I want to find the difference between two files, only for the header (column names)

Praveen_Pandit · September 10, 2014, 2:43am

Hi All,

I want to find the difference between two files, by checking only the headers (column names) and report if any new column is added in the latest file.

For Ex: If the file "declartion.txt has these columns

url;image;id;showcase_id;showcase_name

and the actual file "feed.txt" has a newly added column either in the middle or in the last like

url;image;id;showcase_id;colour;showcase_name

The declaration file which will have only the header (column names), but the "feed.txt" will have column names and the values for those columns under each column. Comparison is required only for the column names (header) and not any values.

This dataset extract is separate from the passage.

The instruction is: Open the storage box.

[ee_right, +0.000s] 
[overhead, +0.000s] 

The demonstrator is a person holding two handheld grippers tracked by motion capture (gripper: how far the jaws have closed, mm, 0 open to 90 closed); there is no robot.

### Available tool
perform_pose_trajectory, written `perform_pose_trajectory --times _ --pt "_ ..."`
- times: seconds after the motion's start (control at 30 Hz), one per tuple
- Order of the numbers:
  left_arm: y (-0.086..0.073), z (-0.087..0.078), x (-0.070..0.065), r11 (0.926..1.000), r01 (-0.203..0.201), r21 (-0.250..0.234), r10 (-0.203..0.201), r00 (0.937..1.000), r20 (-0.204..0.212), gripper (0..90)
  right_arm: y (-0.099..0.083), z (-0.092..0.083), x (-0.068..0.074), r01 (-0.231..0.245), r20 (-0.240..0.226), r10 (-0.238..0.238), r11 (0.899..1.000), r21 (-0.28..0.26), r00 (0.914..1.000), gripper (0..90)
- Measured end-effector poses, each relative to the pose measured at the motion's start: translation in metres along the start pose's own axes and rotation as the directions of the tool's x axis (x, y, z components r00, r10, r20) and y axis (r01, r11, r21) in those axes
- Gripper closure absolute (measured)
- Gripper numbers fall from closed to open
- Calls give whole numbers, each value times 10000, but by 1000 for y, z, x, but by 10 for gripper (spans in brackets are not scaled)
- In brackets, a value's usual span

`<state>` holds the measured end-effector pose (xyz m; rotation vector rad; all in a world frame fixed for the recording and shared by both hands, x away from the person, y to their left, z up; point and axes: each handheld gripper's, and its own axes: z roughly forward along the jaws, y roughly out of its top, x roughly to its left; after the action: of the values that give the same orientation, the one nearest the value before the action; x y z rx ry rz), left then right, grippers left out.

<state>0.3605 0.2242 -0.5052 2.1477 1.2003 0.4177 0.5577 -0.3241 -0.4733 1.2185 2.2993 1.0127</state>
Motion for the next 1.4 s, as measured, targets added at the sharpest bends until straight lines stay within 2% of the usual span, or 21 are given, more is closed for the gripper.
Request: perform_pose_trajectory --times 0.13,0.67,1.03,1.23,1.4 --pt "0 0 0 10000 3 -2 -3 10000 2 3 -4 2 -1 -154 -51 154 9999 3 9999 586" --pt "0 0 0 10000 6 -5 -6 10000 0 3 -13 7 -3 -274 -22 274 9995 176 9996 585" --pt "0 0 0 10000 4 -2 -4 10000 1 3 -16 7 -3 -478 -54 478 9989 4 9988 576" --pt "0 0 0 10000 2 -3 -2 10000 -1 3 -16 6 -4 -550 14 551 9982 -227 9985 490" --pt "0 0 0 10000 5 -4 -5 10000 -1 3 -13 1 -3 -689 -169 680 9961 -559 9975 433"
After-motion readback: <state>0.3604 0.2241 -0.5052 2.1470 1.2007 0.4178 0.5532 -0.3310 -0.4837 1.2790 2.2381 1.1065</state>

After the comparison the shell script should should report the newly added column For Ex: "colour" in a file called "report_column_mis-match.txt". Once the report file is created I the shell script should further remove the new column which is added by the data provider along with it's values.

The data provider is adding columns each now and then not informing us in advance which is creating the problem while loading the file in to mysql database. since the values get loaded haywire when the new column added in the data file but the same is not added in the mysql table.

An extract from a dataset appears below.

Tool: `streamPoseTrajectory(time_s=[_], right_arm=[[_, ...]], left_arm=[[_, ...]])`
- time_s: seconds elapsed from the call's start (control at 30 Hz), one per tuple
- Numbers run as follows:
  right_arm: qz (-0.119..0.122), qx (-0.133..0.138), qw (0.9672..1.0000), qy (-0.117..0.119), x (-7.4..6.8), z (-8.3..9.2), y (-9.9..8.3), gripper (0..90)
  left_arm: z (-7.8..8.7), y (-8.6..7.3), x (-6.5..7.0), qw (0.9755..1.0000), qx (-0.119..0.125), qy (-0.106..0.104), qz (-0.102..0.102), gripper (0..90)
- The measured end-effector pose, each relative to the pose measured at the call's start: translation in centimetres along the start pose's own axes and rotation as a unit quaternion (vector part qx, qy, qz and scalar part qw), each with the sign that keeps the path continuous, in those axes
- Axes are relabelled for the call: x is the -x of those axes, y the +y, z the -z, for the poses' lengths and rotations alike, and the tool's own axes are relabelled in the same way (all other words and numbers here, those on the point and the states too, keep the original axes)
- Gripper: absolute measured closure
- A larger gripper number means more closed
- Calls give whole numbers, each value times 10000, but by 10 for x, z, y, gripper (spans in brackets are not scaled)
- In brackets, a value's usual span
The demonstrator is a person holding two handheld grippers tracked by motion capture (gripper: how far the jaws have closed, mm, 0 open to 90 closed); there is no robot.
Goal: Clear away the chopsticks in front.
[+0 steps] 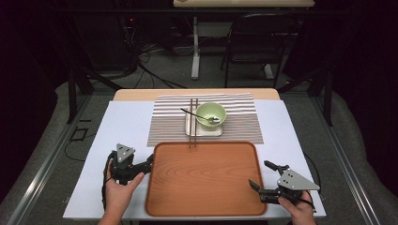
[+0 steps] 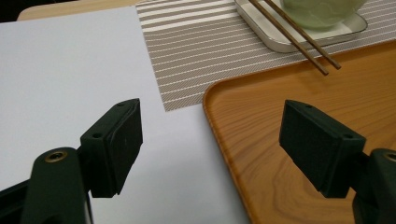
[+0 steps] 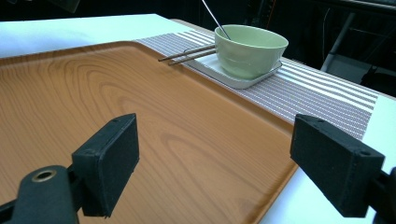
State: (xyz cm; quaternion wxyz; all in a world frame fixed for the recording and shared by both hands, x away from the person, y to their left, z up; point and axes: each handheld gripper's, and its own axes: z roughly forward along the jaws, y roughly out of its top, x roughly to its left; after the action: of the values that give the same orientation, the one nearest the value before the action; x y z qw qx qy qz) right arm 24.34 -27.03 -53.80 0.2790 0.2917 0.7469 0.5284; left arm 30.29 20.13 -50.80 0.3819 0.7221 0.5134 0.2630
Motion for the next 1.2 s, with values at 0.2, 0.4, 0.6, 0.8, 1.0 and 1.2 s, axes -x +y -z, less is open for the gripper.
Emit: streamPoseTrajectory(time_s=[0.2, 0.4, 0.6, 0.8, 1.0, 1.2], right_arm=[[8, -7, 10000, -1, 0, 0, 0, 150], [16, -9, 10000, -1, 0, 0, 0, 150], [45, -41, 10000, 5, 0, -1, 0, 150], [51, -61, 10000, 20, -1, -1, 0, 150], [43, -40, 10000, 44, -1, -1, 0, 150], [52, -25, 10000, 69, -1, -1, 0, 150]], left_arm=[[-5, 12, 6, 9999, -82, -114, -60, 218], [-13, 19, 9, 9994, -222, -247, 87, 218], [-20, 25, 8, 9988, -361, -294, 173, 222], [-31, 37, 6, 9972, -489, -432, 360, 234], [-39, 48, 4, 9960, -568, -517, 456, 243], [-48, 60, 3, 9942, -642, -617, 600, 254]])
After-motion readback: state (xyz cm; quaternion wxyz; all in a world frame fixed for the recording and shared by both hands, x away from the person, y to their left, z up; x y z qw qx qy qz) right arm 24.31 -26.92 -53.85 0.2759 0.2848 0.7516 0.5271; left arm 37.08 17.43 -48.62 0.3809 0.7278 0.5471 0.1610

I finding this bit complicated since I am not a shell script expert. Please help.

Thanks in advance.

Regards
Praveen

Don_Cragun · September 10, 2014, 2:57am

What have you tried so far?

Praveen_Pandit · September 10, 2014, 5:46am

Hi Don Cragun,

I am still doing some research on this to get the clue.

Regards
Praveen

---------- Post updated at 04:46 AM ---------- Previous update was at 03:33 AM ----------

I am able to read the first line from feed.txt and compare it with declaration.txt and print the difference.

But I am still not able to find the position of the column and its values and remove it. Not sure how to handle multiple new columns and remove it, if found.

Please help.

Thanks & regards
Praveen

gull04 · September 10, 2014, 5:48am

Hi Praveen,

Just a couple of quick questions, does the column always appear in the same place along with it's data.

Can you show us an example of the data?

Regards

Dave

RudiC · September 10, 2014, 6:38am

Take this as a starting point:

awk -F\; 'NR==FNR               {split ($0, HD)
                                 DEC=$0
                                 next
                                }
          FNR==1 && $0==DEC     {exit}
          FNR==1                {for (i=1; i<=NF && $i==HD; i++);
                                 print "Column " i ": " $i > "mismatch.txt"}
                                {$i=""; sub (/;;/,";"); sub (/^;|;$/, "")
                                }
          1
        ' OFS=";" declartion.txt feed.txt

Praveen_Pandit · September 10, 2014, 7:11am

Hi Rudic,

But it is not listing the newly added column. If the above script is run, it is giving the output as

Column 1: url,dealerid,dealer_name,location,zip,make

in mismatch.txt

As explained above, my need is to find the new columns (in this case two new columns url and make) and remove them from the feed.txt along with it's respective values.

Thanks & Regards
Praveen

RudiC · September 10, 2014, 7:27am

Well, it does for the files you gave in your spec in post #1. With declartion.txt

url;image;id;showcase_id;showcase_name

and feed.txt

url;image;id;showcase_id;colour;showcase_name
url1;image1;id1;showcase_id1;colour1;showcase_name1
url2;image2;id2;showcase_id2;colour2;showcase_name2
url3;image3;id3;showcase_id3;colour3;showcase_name3
url4;image4;id4;showcase_id4;colour4;showcase_name4

it has stdout as

url;image;id;showcase_id;showcase_name
url1;image1;id1;showcase_id1;showcase_name1
url2;image2;id2;showcase_id2;showcase_name2
url3;image3;id3;showcase_id3;showcase_name3
url4;image4;id4;showcase_id4;showcase_name4

and mismatch.txt as

Column 5: colour

As explained above, it does what was specified, and you obviously changed the input file structure.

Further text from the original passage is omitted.